たんなるエスノグラファーの日記

エスノグラフィーをつうじて、ふたたび、人間探究の森へと分け入るために

動物人類学

2007年10月14日 22時02分02秒 | 人間と動物

わたしの父は、動物好きだった。祭りの夜店で、ヒヨコや金魚などをよく買ってきた。あるとき、飼い育てていたニワトリがいなくなった。見ると、ニワトリ小屋の扉が無残に引きちぎられていた。しばらくすると、近所の奥さんが、飼い犬が、どうやらお宅のニワトリを食べたようだと、謝罪に来たことがあった。父は、ニワトリの次には、ウサギを飼った。ウサギが死ぬと、秋田犬を飼った。そのイヌは、よく鎖をちぎって逃亡し、近所の人たちを脅かした。一度、そのイヌが不意に目の前に現れて、びっくりしたおじさんが、ひっくり返ってケガをしたことがあった。そのときは、母と祖父が謝罪に行った。そのイヌは、その後、あっけなくフィラリアにかかって死んだ。すると、父は、また、どこからか仔イヌをもらってきた。母は動物好きだが、仕事が忙しく、世話を家族に任せる父に対して、仔イヌを返してくるように言った。数日間我が家にいたその仔イヌは、いつの間にかいなくなった。

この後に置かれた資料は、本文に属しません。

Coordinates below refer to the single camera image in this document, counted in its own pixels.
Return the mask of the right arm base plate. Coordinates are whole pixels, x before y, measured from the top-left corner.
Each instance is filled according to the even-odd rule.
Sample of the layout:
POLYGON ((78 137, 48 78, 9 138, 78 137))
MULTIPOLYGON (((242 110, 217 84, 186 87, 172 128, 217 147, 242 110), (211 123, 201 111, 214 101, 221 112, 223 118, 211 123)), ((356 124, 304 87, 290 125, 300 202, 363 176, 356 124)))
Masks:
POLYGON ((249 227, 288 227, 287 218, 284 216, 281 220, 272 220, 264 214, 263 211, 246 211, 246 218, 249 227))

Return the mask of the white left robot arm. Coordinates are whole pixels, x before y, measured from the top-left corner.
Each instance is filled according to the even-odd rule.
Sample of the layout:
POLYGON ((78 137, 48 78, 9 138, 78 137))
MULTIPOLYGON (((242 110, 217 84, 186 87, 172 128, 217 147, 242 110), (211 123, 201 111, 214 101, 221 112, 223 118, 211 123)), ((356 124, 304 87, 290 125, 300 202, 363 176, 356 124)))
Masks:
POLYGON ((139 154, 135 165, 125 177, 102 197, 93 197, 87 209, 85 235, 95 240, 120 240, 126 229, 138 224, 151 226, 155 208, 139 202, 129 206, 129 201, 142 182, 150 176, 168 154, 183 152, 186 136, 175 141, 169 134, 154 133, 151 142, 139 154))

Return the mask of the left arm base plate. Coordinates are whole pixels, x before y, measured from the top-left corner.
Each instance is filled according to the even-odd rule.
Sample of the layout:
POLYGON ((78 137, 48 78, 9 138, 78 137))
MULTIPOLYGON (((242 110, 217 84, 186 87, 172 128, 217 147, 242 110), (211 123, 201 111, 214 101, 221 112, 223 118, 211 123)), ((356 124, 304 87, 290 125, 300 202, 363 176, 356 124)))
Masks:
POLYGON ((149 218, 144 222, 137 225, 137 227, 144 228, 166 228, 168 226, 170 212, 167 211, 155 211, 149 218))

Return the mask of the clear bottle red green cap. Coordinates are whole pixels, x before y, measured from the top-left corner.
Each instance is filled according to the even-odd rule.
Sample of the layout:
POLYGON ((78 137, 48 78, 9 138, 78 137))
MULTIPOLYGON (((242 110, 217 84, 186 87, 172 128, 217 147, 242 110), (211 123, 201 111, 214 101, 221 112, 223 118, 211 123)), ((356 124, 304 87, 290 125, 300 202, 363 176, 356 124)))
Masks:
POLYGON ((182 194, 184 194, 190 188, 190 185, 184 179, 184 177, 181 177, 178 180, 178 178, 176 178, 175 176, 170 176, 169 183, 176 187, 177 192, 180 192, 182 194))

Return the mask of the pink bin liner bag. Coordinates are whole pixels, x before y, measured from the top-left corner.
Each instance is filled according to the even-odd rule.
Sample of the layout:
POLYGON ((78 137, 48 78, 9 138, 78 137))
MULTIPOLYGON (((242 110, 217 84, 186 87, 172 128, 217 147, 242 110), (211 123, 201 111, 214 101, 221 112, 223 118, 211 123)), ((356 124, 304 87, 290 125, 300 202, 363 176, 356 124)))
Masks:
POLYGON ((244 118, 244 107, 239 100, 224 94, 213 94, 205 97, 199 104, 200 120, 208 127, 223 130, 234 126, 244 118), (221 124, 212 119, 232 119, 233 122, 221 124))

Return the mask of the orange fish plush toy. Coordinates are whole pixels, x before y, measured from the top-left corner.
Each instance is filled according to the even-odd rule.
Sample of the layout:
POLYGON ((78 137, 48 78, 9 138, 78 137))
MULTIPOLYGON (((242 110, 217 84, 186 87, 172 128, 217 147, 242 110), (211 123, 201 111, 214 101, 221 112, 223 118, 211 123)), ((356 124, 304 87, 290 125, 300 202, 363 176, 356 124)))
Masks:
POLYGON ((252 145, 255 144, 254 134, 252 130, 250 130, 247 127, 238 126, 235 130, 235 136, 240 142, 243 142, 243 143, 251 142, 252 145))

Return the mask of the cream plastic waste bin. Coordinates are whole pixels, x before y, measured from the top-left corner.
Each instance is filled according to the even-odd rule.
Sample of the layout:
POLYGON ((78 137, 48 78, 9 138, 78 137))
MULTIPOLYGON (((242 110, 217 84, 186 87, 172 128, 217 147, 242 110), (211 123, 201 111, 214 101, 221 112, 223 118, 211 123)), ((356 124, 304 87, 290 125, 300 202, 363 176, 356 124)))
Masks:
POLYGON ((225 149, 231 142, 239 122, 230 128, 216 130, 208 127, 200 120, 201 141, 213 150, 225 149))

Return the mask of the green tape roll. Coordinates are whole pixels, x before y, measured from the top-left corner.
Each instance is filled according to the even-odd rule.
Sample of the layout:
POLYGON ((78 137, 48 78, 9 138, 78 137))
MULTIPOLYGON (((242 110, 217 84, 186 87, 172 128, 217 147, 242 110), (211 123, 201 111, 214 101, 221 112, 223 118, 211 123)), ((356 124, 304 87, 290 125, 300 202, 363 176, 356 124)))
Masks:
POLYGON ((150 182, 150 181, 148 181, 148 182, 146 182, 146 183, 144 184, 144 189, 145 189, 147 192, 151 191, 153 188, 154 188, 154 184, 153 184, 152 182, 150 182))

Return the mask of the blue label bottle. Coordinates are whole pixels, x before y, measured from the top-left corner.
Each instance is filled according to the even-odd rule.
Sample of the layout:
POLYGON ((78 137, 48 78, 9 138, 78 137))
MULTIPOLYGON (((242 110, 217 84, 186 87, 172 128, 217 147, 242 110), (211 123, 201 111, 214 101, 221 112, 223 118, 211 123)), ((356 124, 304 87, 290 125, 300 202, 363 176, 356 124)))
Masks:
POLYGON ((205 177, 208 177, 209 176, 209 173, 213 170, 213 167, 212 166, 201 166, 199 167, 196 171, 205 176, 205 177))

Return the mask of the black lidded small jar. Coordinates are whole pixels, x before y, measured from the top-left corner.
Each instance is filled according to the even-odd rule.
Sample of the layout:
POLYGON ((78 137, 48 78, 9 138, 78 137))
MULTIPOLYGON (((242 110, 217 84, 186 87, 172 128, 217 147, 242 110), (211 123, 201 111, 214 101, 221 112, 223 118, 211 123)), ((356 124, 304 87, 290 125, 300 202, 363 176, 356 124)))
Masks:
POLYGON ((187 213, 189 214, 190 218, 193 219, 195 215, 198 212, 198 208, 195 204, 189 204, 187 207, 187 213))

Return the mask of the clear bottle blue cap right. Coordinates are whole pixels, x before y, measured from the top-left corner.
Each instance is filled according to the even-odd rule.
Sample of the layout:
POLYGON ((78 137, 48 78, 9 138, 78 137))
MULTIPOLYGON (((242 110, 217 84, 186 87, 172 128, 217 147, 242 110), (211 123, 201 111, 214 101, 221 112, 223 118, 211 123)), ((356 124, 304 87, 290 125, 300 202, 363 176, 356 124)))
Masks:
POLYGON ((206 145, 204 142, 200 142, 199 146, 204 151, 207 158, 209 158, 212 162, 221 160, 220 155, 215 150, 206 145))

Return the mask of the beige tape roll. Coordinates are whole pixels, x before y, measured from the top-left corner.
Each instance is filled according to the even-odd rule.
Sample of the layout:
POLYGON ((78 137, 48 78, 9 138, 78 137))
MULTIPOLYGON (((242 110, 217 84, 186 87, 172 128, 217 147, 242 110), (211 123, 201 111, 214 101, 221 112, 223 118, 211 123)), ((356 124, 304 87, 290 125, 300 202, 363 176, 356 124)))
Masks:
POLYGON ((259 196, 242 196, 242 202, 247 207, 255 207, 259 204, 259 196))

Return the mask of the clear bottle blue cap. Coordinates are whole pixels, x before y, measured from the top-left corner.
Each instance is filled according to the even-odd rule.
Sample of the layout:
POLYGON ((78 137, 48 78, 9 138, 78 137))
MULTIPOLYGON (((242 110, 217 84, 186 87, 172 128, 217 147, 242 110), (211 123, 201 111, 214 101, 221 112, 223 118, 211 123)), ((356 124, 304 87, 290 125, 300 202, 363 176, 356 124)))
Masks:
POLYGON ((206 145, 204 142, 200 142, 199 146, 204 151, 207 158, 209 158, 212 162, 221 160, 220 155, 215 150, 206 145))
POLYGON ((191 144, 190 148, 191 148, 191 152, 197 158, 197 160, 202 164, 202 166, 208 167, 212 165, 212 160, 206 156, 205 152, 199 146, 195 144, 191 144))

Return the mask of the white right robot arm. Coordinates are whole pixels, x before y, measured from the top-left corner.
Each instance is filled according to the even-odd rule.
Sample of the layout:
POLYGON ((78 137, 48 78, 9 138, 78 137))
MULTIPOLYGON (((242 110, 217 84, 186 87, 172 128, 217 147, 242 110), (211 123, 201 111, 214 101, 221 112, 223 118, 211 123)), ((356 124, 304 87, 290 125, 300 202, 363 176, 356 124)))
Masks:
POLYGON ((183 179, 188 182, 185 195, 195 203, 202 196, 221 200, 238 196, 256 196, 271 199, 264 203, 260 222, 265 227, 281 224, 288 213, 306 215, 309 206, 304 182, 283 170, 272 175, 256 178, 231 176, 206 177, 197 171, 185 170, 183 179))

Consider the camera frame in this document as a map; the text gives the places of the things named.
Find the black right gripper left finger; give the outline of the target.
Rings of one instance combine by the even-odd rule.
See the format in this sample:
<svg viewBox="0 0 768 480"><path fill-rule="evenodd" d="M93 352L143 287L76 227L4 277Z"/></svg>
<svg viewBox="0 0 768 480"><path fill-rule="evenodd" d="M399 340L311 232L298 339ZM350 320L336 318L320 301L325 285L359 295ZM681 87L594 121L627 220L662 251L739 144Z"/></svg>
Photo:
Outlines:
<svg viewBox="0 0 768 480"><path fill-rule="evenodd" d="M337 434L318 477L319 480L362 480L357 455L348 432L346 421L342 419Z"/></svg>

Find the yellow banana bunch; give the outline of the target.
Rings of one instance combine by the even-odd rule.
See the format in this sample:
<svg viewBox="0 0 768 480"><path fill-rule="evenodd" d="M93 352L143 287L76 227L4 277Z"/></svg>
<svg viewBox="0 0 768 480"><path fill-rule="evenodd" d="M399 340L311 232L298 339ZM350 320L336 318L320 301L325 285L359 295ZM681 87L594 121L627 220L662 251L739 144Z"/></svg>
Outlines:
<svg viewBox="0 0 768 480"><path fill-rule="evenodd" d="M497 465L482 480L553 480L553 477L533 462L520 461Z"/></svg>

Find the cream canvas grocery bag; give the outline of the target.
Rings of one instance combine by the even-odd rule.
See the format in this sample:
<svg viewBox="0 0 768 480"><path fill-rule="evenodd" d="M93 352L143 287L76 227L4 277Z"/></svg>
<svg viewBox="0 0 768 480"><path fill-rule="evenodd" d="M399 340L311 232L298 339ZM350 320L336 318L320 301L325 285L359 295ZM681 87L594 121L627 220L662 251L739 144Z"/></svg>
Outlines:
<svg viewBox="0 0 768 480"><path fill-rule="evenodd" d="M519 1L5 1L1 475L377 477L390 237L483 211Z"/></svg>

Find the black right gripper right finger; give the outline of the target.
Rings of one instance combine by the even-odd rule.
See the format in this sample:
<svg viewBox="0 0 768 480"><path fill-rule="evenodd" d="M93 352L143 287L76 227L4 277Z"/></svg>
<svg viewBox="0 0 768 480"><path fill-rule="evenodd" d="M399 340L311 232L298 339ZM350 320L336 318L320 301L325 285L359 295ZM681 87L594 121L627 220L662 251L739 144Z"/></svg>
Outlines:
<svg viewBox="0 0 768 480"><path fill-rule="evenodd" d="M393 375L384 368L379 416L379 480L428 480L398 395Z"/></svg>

動物がつねに周囲にいたにもかかわず、わたしは、物心つき始めた頃から、動物がどうも苦手だった。イヌがいると、吼えられるのが怖くて、そばを通り抜けることができなかった。それどころか、イヌやネコに触れるのもイヤなほどだった。まともに触れることができなかった。妹たちに任せて、家で飼い育てた動物たちの世話もしたことがなかった。おそらくその延長線上で、わたしは、ニワトリの手羽先をまったく食べることができなかった。骨付きの肉に触れることができなかった。いまにして思えば、幼い頃のわたしは、むき出しの動物におびえていたのではなかったのか。わたしをやさしく包み込んでくれる親や近くに住んでいた両親の親たちとはちがって、何をしでかすか分からない隣人としての動物に。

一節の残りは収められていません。